PERFIL EPIDEMIOLÓGICO DA SÍFILIS CONGÊNITA NA REGIÃO NORDESTE, 2009 A 2018
DOI:
https://doi.org/10.51891/rease.v12i9.30349Palavras-chave:
Sífilis congênita. Perfil epidemiológico. Doenças sexualmente transmissíveis.Resumo
Objetivo: Traçar perfil epidemiológico dos casos de sífilis congênita na região Nordeste no período de 2009 a 2018. Métodos: Trata-se de um estudo epidemiológico transversal descritivo e retrospectivo, realizado com os dados fornecidos pelo Sistema de Informação de Agravos de Notificação do período de 2009 a 2018, referentes a região Nordeste. Resultados: A partir de 48.560 fichas de notificação fornecidas, percebe-se que há preponderância de pessoas pardas (82,85%), com ensino fundamental (67,71%), faixa etária dos 20-29 anos (53,04%), que moram na zona urbana (87,9%).
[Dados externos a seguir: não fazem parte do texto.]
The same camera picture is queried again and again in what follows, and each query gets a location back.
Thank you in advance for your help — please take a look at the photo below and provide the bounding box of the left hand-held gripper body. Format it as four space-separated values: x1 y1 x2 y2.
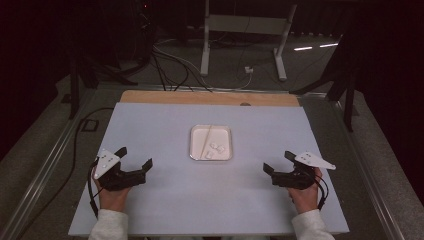
93 148 148 192

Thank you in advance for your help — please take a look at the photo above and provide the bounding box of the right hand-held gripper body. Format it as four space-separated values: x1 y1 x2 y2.
271 151 337 191

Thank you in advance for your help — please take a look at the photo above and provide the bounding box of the thin wooden stick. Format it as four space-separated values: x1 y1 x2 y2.
200 125 214 159

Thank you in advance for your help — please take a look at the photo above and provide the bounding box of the white rectangular tray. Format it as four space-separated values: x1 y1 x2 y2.
189 124 234 162

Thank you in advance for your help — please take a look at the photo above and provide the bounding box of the person's right hand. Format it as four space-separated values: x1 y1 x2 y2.
287 167 324 215

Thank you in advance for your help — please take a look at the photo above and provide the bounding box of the person's left hand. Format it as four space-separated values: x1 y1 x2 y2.
93 177 132 213

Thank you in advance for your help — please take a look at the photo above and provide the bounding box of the light grey table mat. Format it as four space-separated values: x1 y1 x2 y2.
68 102 350 237

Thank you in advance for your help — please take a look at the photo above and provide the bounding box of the black floor socket plate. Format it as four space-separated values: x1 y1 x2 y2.
80 118 100 133

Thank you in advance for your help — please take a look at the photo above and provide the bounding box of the black tripod stand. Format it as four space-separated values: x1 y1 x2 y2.
289 31 357 133

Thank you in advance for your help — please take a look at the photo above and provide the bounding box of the dark equipment with red light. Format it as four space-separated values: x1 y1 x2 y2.
131 0 158 34

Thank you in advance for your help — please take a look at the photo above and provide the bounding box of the left hand-held gripper black cable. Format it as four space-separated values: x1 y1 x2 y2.
87 159 102 218

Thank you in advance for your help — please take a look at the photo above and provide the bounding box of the hand-held gripper black cable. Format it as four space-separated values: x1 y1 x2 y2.
87 159 102 218
312 174 330 212

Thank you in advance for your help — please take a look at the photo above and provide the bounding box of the right hand-held gripper black cable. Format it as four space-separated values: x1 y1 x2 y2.
312 174 330 212

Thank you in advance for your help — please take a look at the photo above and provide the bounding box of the black floor cable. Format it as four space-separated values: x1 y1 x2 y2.
16 106 115 236

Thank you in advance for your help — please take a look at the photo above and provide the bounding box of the metal floor rail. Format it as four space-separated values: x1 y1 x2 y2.
328 99 406 240
0 87 98 240

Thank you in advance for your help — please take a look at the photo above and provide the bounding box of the bundle of black cables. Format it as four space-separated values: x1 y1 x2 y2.
150 46 213 93

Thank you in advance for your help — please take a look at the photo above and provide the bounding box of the white floor cable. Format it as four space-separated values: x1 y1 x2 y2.
153 38 253 92

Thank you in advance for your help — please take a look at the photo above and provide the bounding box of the white metal stand frame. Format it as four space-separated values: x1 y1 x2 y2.
199 0 298 82
O pré-natal foi realizado em 83,3%, contudo 63,68% teve diagnóstico na admissão para o parto/curetagem para o aborto ou após o parto. Apenas 3,68% teve tratamento da gestante adequado e 81% dos parceiros não realizaram tratamento. Conclusão: Dessa forma, compreende-se que se faz necessária a ampliação da cobertura da atenção básica, bem como a implantação de estratégias visando a prevenção, fiscalização, diagnóstico e tratamento precoce.